[What is needed]
Only the lines from the beginning of the data below through the line that contains "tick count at" should be repeated, exactly as written.

-=-=-=-=-

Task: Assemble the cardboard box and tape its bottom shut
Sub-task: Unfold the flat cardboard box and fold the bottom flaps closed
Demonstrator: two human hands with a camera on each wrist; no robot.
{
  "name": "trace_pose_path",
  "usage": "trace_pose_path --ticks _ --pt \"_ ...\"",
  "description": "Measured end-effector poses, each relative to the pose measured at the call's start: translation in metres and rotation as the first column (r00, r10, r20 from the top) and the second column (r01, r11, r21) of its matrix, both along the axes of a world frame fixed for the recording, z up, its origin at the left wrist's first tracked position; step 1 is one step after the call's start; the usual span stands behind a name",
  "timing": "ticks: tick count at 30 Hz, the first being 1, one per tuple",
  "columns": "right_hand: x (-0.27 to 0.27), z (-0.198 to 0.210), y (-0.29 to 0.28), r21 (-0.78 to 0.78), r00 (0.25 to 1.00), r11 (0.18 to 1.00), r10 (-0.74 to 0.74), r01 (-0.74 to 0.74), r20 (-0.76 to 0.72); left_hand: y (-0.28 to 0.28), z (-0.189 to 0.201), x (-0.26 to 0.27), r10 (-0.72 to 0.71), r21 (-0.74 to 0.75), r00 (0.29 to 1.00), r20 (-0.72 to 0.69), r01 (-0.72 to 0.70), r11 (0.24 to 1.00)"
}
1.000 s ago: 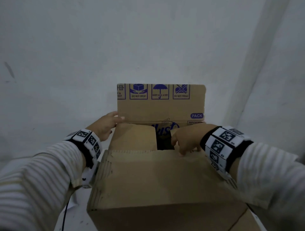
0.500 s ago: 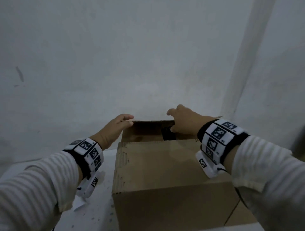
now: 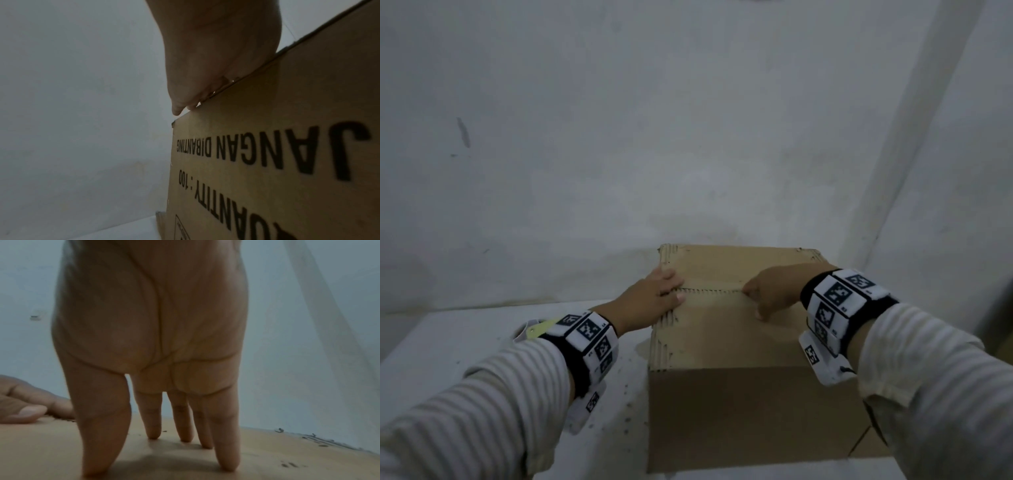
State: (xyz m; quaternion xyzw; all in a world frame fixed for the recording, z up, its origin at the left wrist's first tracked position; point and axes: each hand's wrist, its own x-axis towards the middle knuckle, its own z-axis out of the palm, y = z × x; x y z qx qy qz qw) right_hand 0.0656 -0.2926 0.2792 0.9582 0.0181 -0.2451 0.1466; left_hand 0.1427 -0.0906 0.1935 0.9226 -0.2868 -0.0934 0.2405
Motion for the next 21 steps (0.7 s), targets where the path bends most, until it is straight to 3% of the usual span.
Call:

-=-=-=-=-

[Task result]
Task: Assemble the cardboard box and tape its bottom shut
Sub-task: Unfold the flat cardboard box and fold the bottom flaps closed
Demonstrator: two human hands with a camera on each wrist; no robot.
{
  "name": "trace_pose_path",
  "usage": "trace_pose_path --ticks _ --pt \"_ ...\"",
  "description": "Measured end-effector poses, each relative to the pose measured at the call's start: translation in metres and rotation as the first column (r00, r10, r20 from the top) and the second column (r01, r11, r21) of its matrix, both along the axes of a world frame fixed for the recording, z up, its origin at the left wrist's first tracked position; step 1 is one step after the call's start; the usual span stands behind a name",
  "timing": "ticks: tick count at 30 Hz, the first being 1, one per tuple",

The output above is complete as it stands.